A nação para no dia 21 de abril. Para por causa de Tiradentes, o mártir da independência. A questão é se esse feriado tem alguma relação real com a nação brasileira. O feriado é identificado com a luta pela independência do Brasil. Porém, isso é um entendimento limitado. Ignora-se qual era a dependência de Portugal que Tiradentes rejeitou.

Ele vivia na região de mineração, atual Minas Gerais. Havia um imposto único sobre os minerais preciosos. A população era taxada pelos portugueses em 20% de tudo que produziam, ou seja, um quinto. Essa porcentagem era considerada um abuso tão detestável que se criou a expressão “quinto dos infernos”. Escolheram chamar essa taxa de “derrama”.

Na mesma época, as colônias norte-americanas também sofriam abusos com a taxação inglesa, especialmente sobre o chá que era importado. Então, exigiram uma redução da alíquota do chá. Como não foram atendidos, reagiram. Em 17 de dezembro de 1773, em Boston, aconteceu o “Tea Party”, quando um grupo invadiu os navios e lançaram ao mar a carga de chá. Esse foi o estopim que moveu a guerra de independência dos Estados Unidos.

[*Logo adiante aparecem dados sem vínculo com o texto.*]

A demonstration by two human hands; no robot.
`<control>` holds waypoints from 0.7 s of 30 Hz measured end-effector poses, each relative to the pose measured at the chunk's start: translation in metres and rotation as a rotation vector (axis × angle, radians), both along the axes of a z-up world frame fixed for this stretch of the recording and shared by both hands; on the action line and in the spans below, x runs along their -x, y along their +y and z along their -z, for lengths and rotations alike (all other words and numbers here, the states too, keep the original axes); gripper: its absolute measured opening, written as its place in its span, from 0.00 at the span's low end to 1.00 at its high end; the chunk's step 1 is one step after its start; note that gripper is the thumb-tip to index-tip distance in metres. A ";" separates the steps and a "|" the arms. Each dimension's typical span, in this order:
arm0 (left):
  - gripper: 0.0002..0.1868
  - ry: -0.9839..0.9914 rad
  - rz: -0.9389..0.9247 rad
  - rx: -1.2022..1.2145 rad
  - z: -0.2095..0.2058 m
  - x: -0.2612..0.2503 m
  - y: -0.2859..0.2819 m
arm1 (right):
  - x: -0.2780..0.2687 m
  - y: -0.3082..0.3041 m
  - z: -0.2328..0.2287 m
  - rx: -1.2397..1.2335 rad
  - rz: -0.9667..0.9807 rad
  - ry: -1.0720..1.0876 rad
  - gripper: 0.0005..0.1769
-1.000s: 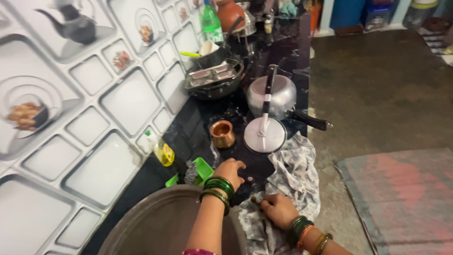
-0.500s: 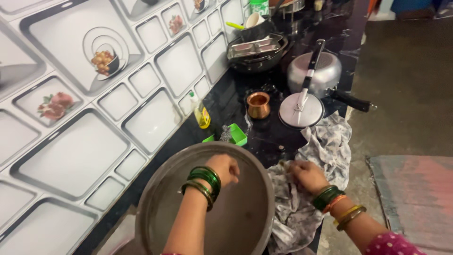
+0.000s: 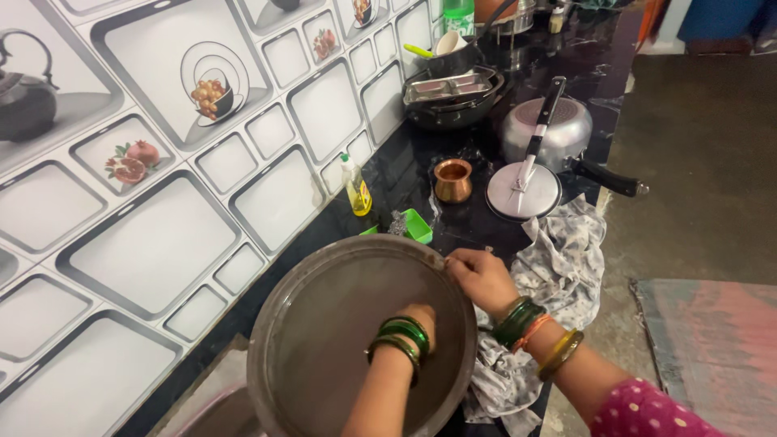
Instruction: The person scrubs a small metal cooker component with a scrub pad over a large basin of water, repeatedly dipping and turning the part while working its surface, then continues scrubbing it at the counter.
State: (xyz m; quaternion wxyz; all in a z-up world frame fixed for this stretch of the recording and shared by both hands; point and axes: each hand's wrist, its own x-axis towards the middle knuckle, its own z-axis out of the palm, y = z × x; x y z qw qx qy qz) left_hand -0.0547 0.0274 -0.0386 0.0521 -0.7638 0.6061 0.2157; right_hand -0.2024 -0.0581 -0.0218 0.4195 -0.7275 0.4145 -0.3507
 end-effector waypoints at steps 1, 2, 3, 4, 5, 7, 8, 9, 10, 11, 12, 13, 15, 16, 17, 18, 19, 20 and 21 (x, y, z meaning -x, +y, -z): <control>0.15 -0.009 0.013 -0.015 0.003 0.003 0.001 | -0.003 0.005 -0.004 0.014 0.001 0.029 0.16; 0.15 -0.019 0.026 -0.029 0.007 0.004 0.001 | -0.005 0.008 -0.007 0.029 0.002 0.058 0.16; 0.15 -0.011 0.028 -0.035 0.012 0.005 0.001 | -0.006 0.010 -0.010 0.045 0.004 0.086 0.16; 0.15 -0.002 0.032 -0.043 0.018 0.005 0.002 | -0.007 0.012 -0.012 0.047 -0.002 0.090 0.16; 0.15 0.007 0.036 -0.051 0.025 0.005 0.001 | -0.007 0.013 -0.014 0.049 -0.008 0.094 0.16; 0.15 0.011 0.041 -0.084 0.039 0.003 -0.003 | -0.008 0.015 -0.016 0.056 -0.014 0.104 0.16; 0.15 0.012 0.043 -0.101 0.046 0.001 -0.005 | -0.008 0.015 -0.017 0.061 -0.013 0.109 0.16; 0.14 0.014 0.040 -0.083 0.053 0.001 -0.008 | -0.009 0.015 -0.017 0.065 -0.013 0.114 0.16; 0.14 0.015 0.039 -0.064 0.059 0.000 -0.011 | -0.010 0.015 -0.017 0.078 -0.013 0.137 0.17; 0.14 0.016 0.037 -0.045 0.064 0.000 -0.013 | -0.011 0.014 -0.017 0.090 -0.013 0.160 0.17; 0.14 0.015 0.051 -0.033 0.067 0.000 -0.014 | -0.012 0.014 -0.016 0.103 -0.013 0.183 0.17; 0.14 0.014 0.065 -0.021 0.069 0.001 -0.014 | -0.013 0.013 -0.015 0.089 -0.014 0.186 0.17; 0.14 0.000 0.073 -0.002 0.063 0.003 -0.012 | -0.014 0.011 -0.012 0.058 -0.015 0.192 0.17; 0.14 -0.013 0.067 0.007 0.056 0.003 -0.011 | -0.014 0.010 -0.011 0.070 -0.009 0.178 0.17; 0.14 -0.025 0.061 0.015 0.047 0.003 -0.011 | -0.014 0.007 -0.009 0.083 -0.003 0.165 0.16; 0.14 -0.021 0.048 0.028 0.034 0.001 -0.011 | -0.014 0.006 -0.007 0.093 0.002 0.152 0.16; 0.13 -0.018 0.035 0.040 0.018 -0.004 -0.013 | -0.014 0.004 -0.005 0.089 0.003 0.152 0.16; 0.13 -0.015 0.020 0.051 0.001 -0.009 -0.014 | -0.014 0.002 -0.004 0.085 0.002 0.150 0.16; 0.13 -0.022 -0.008 0.076 -0.014 -0.013 -0.011 | -0.015 0.000 -0.003 0.080 0.002 0.149 0.16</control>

Tiradentes, informado sobre isso, entendeu que os brasileiros também deviam reagir. Esperava o mesmo brio dos seus conterrâneos. Dizia inclusive que os outros povos ficariam indignados se os brasileiros nada fizessem contra sua própria exploração. Entretanto, Tiradentes acabou abandonado e delatado. Preso em 1789, foi enforcado em 1792.  Ninguém se moveu.

Diferente dos dias de Tiradentes, atualmente há pelo menos 59 tributos, e o cidadão brasileiro paga em média 40% de imposto. Era mais barato bancar a corte portuguesa do que o governo democrático atual. E o mais grave não é essa alta taxa, mas o reduzido benefício que a população recebe em retorno. Crítica ao sistema tributário é comum nos comentários políticos e populares. Mas a iniciativa para por aí. É assunto apenas para se jogar conversa fora. 

O sistema tributário continua em pé, preferindo-se conviver com o tão criticado sistema. E nessa convivência se estabelece um jogo tolo. De um lado, querendo compensar a sonegação, o governo aumenta impostos para atingir alvos de arrecadação. Em contrapartida, a população tenta sonegar por todos os meios possíveis para enfrentar os impostos abusivos. E assim o círculo vicioso se perpetua. E parece que se aceitou que esse é o jeito da nação navegar quanto aos impostos. É um pacto subentendido para um jogo imoral de exploração e corrupção.

Os políticos, uma vez no poder, descobrem a conveniência da arrecadação vigente e preferem manter o sistema. Quando mexem na tributação é sempre para aumentar ainda mais a carga. E nunca propõem que, antes de se mencionar aumento de impostos, uma auditoria ampla seja feita quanto a forma que o governo gasta o erário. E nem quanto a porcentagem que realmente chega, e que não chega, ao fim objetivado. E a população permanece inerte e indiferente à questão, enquanto eleições e impostos vão acontecendo. Um agravante é que o contexto atual é bem diferente daquele que Tiradentes viveu. Hoje há eleições livres e liberdade de expressão e protesto. Ninguém iria para a forca por iniciar um movimento forte contra o sistema tributário vigente e contra a corrupção constante na aplicação do que é arrecadado.

Um exercício proveitoso é imaginar o que aconteceria se Tiradentes fosse introduzido no contexto atual da nação. Além de Tiradentes ficar horrorizado, tudo indica que ele seria novamente escrachado pelo poder público e desertado pelo povo brasileiro. Mas a solução não é um “Tiradentes” solitário. Isso nada conseguiu no passado, e sobrou apenas um feriado hipócrita. 

Uma reforma tributária exigiria uma postura ética, e então de luta democrática, de uma parcela significativa de brasileiros. Um líder reformador, para ter sucesso, precisaria ser apenas um eco dessa imaginária parcela moral. Concluindo, a reforma virá quando essa convicção ética renovar pelo menos uma fração significativa da nação.